Transcribe the listing verbatim. Do not carry over any pictures.
───── Dataset excerpt ─────
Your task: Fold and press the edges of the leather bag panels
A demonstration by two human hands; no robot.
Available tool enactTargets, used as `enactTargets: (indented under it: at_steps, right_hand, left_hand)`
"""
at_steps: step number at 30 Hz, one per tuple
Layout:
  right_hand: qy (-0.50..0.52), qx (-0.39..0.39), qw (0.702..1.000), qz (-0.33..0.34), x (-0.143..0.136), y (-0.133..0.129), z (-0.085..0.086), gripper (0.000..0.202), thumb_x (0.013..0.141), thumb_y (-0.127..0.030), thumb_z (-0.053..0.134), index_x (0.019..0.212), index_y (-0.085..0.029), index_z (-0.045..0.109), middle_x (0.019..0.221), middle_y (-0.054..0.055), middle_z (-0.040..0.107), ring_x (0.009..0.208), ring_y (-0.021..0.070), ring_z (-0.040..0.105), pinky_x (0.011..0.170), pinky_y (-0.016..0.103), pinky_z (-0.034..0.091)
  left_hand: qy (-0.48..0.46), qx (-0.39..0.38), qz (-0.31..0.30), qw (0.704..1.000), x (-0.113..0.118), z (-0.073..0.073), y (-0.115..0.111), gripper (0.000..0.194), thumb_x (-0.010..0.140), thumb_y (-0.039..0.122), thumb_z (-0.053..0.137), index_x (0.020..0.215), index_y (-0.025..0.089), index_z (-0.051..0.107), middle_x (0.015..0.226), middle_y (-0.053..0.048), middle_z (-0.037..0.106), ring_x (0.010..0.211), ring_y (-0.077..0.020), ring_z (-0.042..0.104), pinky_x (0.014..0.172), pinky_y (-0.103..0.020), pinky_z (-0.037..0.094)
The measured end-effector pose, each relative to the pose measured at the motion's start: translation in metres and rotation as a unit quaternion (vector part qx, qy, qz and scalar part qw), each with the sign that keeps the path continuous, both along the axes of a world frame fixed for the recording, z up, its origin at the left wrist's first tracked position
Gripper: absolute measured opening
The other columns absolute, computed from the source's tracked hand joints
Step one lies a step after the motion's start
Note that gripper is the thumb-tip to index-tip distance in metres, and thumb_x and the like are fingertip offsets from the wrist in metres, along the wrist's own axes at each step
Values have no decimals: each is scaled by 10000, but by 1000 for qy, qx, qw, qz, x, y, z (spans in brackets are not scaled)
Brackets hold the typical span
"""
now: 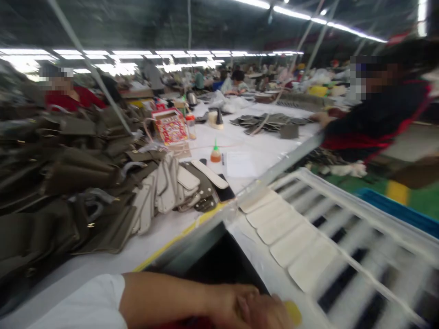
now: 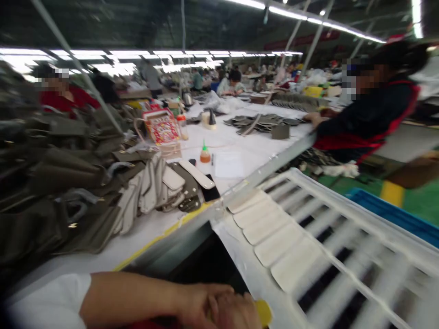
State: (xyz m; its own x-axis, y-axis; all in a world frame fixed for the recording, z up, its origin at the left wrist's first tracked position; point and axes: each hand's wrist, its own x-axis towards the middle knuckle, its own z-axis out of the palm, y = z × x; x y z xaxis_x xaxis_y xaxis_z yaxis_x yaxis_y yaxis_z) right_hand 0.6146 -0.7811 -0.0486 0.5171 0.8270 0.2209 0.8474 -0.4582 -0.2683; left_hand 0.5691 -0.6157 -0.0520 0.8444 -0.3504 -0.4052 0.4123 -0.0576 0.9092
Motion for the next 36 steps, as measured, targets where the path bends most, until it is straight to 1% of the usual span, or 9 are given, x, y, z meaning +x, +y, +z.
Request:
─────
## Task result
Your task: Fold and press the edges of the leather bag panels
A demonstration by two human hands; no robot.
Available tool enactTargets, used as `enactTargets: (indented under it: at_steps, right_hand, left_hand)`
"""
at_steps: step number at 30 Hz, one per tuple
Layout:
  right_hand: qy (-0.50..0.52), qx (-0.39..0.39), qw (0.702..1.000), qz (-0.33..0.34), x (-0.143..0.136), y (-0.133..0.129), z (-0.085..0.086), gripper (0.000..0.202), thumb_x (0.013..0.141), thumb_y (-0.127..0.030), thumb_z (-0.053..0.134), index_x (0.019..0.212), index_y (-0.085..0.029), index_z (-0.045..0.109), middle_x (0.019..0.221), middle_y (-0.054..0.055), middle_z (-0.040..0.107), ring_x (0.009..0.208), ring_y (-0.021..0.070), ring_z (-0.040..0.105), pinky_x (0.011..0.170), pinky_y (-0.016..0.103), pinky_z (-0.034..0.091)
  left_hand: qy (-0.48..0.46), qx (-0.39..0.38), qz (-0.31..0.30), qw (0.704..1.000), x (-0.113..0.118), z (-0.073..0.073), y (-0.115..0.111), gripper (0.000..0.194), thumb_x (-0.010..0.140), thumb_y (-0.039..0.122), thumb_z (-0.053..0.137), index_x (0.020..0.215), index_y (-0.025..0.089), index_z (-0.051..0.107), middle_x (0.015..0.226), middle_y (-0.053..0.048), middle_z (-0.037..0.106), ring_x (0.010..0.211), ring_y (-0.077..0.020), ring_z (-0.042..0.104), pinky_x (0.014..0.172), pinky_y (-0.103..0.020), pinky_z (-0.037..0.094)
The measured end-effector pose, each relative to the pose measured at the motion's start: translation in metres and rotation as a unit quaternion (vector part qx, qy, qz and scalar part qw), each with the sign that keeps the path continuous, both along the axes of a world frame fixed for the recording, z up, its origin at the left wrist's first tracked position
Gripper: absolute measured opening
The other columns absolute, computed from the source's tracked hand joints
Step one lies a step after the motion's start
Note that gripper is the thumb-tip to index-tip distance in metres, and thumb_x and the like are fingertip offsets from the wrist in metres, along the wrist's own axes at each step
Values have no decimals: each is scaled by 10000, but by 1000 for qy, qx, qw, qz, x, y, z (spans in brackets are not scaled)
Brackets hold the typical span
"""
now: 
now: 
State: (xyz m; its own x-axis, y-axis; all in a world frame fixed for the recording, z up, its origin at the left wrist's first tracked position; point and axes: each hand's wrist, its own x-axis towards the middle knuckle, its own z-axis out of the palm, y = z × x; x y z xaxis_x xaxis_y xaxis_z yaxis_x yaxis_y yaxis_z) right_hand 0.6146 -0.7811 -0.0486 0.5171 0.8270 0.2209 0.8474 -0.4582 -0.2683; left_hand 0.5691 -0.6157 -0.0520 0.8444 -0.3504 -0.4052 0.4123 -0.0576 0.9092
Motion for the next 36 steps, as measured, targets where the path bends most, until it is straight to 1% of the usual span, or 9 are given, x, y, z meaning +x, +y, +z.
Request:

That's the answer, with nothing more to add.